Samsung is purportedly building its own processors to fuel a new range of Windows 10 devices. These custom-designed chipsets will use the same Exynos branding as the chipsets used in some Galaxy S smartphones, like the Galaxy S20 series sold in the UK. Samsung uses a mixture of its own processors and Qualcomm Snapdragon to power its flagship smartphones depending on the country.
Both of these chipsets are based on ARM, which is the same architecture that Apple uses for its own custom-designed silicon. For years, Apple has used its own designs to power iPhone, iPad and Apple Watch… but the Californian company has confirmed plans to launch its first Mac based on its own in-house chip based on ARM before the end of the year.
The latest rumour suggest Samsung has similar ambitions.
As reported by the often-reliable Bleeping Computer blog, it seems to the new Windows 10 processor will be based on the Samsung Exynos 1000, which is expected to be announced towards the end of the year ahead of its role powering the Galaxy S21 in 2021. The twist on this silicon for Windows 10 could be branded as “Exynos 1” – as it will be the first in an entirely-new series.
Samsung has already prototyped Exynos 990 (the silicon inside Galaxy S20 in select markets) for its Windows 10 PCs, Bleeping Computer reports.
However, the company now plans to create an entirely-new chip based on the next-generation Exynos 1000 to offer better performance.
By moving the Samsung Galaxy Book line-up from Intel-designed chipsets to its own ARM-based processors, Samsung will have more control over the development of new features – allowing it to prioritise based on products it would like to bring to market, rather than whatever the top bosses at Intel have decided should be the biggest focus for the company.
So, if Samsung wants to set its Galaxy Book series apart from the competition thanks to ever-lasting battery life, it can focus on that. Or, if it’s all about eye-wateringly fast performance, that’s another option open to the company.
Microsoft is also looking into ARM-based architecture to help elevate its Windows 10 devices.
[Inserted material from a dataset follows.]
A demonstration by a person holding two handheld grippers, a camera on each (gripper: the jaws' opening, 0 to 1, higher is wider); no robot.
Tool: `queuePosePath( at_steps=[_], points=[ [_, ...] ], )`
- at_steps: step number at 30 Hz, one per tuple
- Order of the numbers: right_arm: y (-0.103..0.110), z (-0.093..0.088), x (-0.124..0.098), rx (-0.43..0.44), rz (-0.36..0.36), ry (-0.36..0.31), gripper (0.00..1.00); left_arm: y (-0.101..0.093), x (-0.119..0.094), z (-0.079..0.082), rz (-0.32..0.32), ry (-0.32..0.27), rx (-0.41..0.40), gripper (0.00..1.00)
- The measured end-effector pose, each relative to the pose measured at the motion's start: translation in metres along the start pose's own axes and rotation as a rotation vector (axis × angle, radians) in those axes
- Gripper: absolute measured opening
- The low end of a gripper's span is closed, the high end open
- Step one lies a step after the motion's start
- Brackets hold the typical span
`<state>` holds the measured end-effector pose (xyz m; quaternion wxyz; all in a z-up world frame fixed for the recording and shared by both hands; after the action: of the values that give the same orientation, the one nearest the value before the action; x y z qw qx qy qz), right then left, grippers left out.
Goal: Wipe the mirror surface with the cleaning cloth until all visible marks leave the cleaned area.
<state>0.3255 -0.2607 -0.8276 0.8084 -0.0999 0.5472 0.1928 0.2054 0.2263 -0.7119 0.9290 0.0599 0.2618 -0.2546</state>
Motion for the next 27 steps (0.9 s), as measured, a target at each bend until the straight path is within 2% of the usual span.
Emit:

The company has already launched its Surface Pro X, which boasts 13-hours battery life, 4G connections so you don’t have to hunt for a Wi-Fi network when working on the road, a 13.3-inch touchscreen display – all squeezed into a device that measures 7.3mm thin. For context, that’s about 4mm thinner than most Rolex watches. It’s really slim.
As it stands, running the Windows 10 operating system on ARM is limited to Qualcomm’s Snapdragon-branded processors, so Microsoft will need to do some tweaking to ensure that Galaxy Books are able to run on Samsung’s own designs. However, since the Redmond-based company is clearly looking to pivot away from its dependence on Intel as well… that doesn’t seem like it would be much of a hurdle.